**Task prompt**
The reply to the records below should contain exactly the lines from the line with "the grey motor" through the line with "the white right", and nothing besides.

Records from a collection
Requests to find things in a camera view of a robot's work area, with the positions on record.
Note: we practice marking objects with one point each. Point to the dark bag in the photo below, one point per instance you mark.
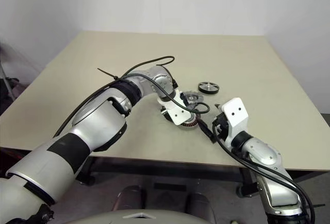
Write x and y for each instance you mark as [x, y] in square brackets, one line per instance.
[15, 89]

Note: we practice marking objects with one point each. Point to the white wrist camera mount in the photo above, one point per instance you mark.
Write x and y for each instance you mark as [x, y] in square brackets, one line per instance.
[178, 115]
[236, 117]

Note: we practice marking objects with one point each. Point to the black table frame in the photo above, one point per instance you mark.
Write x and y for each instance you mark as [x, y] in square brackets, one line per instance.
[167, 168]

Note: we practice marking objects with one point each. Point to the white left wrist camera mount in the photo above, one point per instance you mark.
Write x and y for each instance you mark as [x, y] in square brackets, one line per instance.
[178, 115]

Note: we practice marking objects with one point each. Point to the grey motor housing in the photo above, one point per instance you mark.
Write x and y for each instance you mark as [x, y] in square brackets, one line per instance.
[193, 98]

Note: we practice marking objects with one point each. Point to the black spoked rotor disc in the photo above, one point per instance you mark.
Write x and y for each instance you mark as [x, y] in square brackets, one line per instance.
[208, 86]

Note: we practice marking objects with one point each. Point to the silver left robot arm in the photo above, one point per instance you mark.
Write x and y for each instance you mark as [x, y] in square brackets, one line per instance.
[98, 120]

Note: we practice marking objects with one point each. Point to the black zip tie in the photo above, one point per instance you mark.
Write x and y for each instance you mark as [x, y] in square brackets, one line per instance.
[319, 205]
[107, 73]

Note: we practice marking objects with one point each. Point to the copper wound motor stator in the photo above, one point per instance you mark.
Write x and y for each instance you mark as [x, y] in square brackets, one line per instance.
[192, 125]

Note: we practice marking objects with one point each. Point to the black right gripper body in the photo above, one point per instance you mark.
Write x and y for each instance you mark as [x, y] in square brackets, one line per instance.
[221, 122]

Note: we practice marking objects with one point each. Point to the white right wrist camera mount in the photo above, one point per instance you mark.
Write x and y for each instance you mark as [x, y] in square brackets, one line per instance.
[236, 117]

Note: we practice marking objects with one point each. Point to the small white knob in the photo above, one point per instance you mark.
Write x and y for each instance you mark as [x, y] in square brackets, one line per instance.
[234, 221]

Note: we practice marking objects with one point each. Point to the white tripod leg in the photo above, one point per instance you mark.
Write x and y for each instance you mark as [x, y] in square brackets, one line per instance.
[6, 82]

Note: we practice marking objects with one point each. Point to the grey robot torso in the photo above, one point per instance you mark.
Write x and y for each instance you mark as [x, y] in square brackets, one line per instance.
[154, 215]

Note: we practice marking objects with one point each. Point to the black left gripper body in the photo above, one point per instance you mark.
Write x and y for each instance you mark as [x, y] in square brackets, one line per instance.
[166, 113]

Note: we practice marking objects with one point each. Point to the dark rounded shape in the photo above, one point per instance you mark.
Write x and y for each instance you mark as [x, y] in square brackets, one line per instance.
[199, 207]
[131, 198]

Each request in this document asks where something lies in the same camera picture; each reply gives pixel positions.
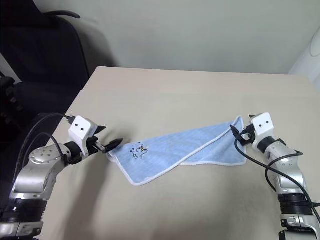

**Solution**
Note: we practice marking objects with one point each. Point to the grey motor housing in the photo above, one point per instance you mark.
Write x and y for each instance you mark as [x, y] in square brackets, one line per instance.
[193, 98]

Note: we practice marking objects with one point each. Point to the black spoked rotor disc in the photo above, one point per instance you mark.
Write x and y for each instance you mark as [x, y] in square brackets, one line per instance.
[208, 86]

Note: we practice marking objects with one point each. Point to the silver left robot arm in the photo above, one point per instance you mark.
Write x and y for each instance you mark as [x, y] in square brackets, one line per instance.
[98, 120]

Note: we practice marking objects with one point each. Point to the black zip tie in the photo above, one point per instance you mark.
Write x and y for each instance you mark as [x, y] in square brackets, one line per instance.
[319, 205]
[107, 73]

Note: we practice marking objects with one point each. Point to the copper wound motor stator in the photo above, one point per instance you mark.
Write x and y for each instance you mark as [x, y] in square brackets, one line per instance.
[192, 125]

Note: we practice marking objects with one point each. Point to the black right gripper body in the photo above, one point per instance you mark.
Write x and y for each instance you mark as [x, y] in square brackets, one line per instance.
[221, 122]

Note: we practice marking objects with one point each. Point to the white right wrist camera mount in the photo above, one point per instance you mark.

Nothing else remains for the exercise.